Report each line of the material below where the word "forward" can be found.
─── EXERCISE DATA
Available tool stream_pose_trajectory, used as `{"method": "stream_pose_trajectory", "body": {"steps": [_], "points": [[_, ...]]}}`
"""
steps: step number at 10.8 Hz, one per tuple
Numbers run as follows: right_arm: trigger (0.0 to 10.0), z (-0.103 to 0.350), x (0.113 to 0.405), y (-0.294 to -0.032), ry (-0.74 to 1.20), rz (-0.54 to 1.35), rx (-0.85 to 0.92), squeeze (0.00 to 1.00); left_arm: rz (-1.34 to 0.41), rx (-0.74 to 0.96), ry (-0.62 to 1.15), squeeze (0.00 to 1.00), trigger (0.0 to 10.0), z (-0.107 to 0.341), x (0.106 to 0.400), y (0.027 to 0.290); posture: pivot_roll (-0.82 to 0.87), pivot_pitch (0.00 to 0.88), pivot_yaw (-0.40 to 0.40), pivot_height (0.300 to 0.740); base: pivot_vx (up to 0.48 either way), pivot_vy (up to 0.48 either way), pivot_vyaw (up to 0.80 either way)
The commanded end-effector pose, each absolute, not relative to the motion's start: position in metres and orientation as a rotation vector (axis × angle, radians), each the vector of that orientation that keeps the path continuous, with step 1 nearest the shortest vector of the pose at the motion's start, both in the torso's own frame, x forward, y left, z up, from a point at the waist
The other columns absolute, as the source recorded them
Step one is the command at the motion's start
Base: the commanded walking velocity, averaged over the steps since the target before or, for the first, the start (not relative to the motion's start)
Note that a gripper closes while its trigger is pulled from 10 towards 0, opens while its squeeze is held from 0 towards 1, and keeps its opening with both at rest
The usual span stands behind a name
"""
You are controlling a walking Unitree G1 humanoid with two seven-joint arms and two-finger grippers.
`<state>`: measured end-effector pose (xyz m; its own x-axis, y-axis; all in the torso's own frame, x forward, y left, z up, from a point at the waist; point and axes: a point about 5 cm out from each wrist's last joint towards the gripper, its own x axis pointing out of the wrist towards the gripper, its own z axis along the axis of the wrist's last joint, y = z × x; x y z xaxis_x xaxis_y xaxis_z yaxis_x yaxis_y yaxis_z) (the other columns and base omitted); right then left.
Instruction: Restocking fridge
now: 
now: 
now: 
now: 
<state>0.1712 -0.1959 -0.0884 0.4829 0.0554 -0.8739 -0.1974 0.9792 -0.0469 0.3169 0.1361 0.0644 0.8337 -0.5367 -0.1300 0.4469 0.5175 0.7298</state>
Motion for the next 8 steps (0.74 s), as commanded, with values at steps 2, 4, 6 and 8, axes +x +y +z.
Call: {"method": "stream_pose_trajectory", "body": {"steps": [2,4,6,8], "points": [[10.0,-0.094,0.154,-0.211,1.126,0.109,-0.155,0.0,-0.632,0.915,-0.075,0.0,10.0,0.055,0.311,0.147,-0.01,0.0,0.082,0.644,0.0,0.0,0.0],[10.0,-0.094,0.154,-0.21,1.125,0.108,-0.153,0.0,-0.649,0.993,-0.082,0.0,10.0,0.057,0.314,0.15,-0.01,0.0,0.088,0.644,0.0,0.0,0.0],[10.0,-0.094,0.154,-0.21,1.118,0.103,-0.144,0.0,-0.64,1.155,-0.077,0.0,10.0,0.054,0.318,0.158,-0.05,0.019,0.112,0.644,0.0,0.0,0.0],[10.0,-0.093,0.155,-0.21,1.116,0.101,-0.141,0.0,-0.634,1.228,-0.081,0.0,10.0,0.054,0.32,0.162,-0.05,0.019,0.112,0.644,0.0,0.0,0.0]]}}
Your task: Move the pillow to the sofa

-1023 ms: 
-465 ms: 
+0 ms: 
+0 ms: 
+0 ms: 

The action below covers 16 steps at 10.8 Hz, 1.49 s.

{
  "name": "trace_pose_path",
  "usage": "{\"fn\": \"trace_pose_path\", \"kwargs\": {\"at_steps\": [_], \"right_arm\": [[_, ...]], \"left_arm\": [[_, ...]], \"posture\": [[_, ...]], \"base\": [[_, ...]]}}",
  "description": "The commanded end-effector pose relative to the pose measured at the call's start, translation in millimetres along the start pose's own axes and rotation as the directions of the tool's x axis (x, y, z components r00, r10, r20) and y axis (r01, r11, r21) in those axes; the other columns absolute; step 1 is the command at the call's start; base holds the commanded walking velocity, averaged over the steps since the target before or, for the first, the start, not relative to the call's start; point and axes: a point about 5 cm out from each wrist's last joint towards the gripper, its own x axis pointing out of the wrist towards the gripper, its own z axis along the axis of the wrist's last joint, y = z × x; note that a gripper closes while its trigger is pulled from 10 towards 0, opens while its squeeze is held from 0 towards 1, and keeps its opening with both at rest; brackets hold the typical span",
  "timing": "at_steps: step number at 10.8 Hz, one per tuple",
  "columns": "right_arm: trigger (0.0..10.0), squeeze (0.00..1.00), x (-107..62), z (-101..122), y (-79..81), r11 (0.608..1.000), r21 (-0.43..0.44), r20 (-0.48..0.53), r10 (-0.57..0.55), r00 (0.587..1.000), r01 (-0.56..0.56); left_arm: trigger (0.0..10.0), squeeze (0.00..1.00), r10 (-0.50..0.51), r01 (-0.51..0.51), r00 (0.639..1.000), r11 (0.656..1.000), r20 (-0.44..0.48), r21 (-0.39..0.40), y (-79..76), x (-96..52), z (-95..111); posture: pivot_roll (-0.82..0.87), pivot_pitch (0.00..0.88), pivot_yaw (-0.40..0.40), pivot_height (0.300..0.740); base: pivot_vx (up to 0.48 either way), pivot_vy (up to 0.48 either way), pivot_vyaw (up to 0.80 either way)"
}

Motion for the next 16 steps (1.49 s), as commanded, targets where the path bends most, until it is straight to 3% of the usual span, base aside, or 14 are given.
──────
ANSWER SPACE =>
The commanded end-effector pose, each absolute, not relative to the motion's start: position in metres and orientation as a rotation vector (axis × angle, radians), each the vector of that orientation that keeps the path continuous, with step 1 nearest the shortest vector of the pose at the motion's start, both in the torso's own frame, x forward, y left, z up, from a point at the waist
`<state>`: measured end-effector pose (xyz m; its own x-axis, y-axis; all in the torso's own frame, x forward, y left, z up, from a point at the waist; point and axes: a point about 5 cm out from each wrist's last joint towards the gripper, its own x axis pointing out of the wrist towards the gripper, its own z axis along the axis of the wrist's last joint, y = z × x; x y z xaxis_x xaxis_y xaxis_z yaxis_x yaxis_y yaxis_z) (the other columns and base omitted); right then left.

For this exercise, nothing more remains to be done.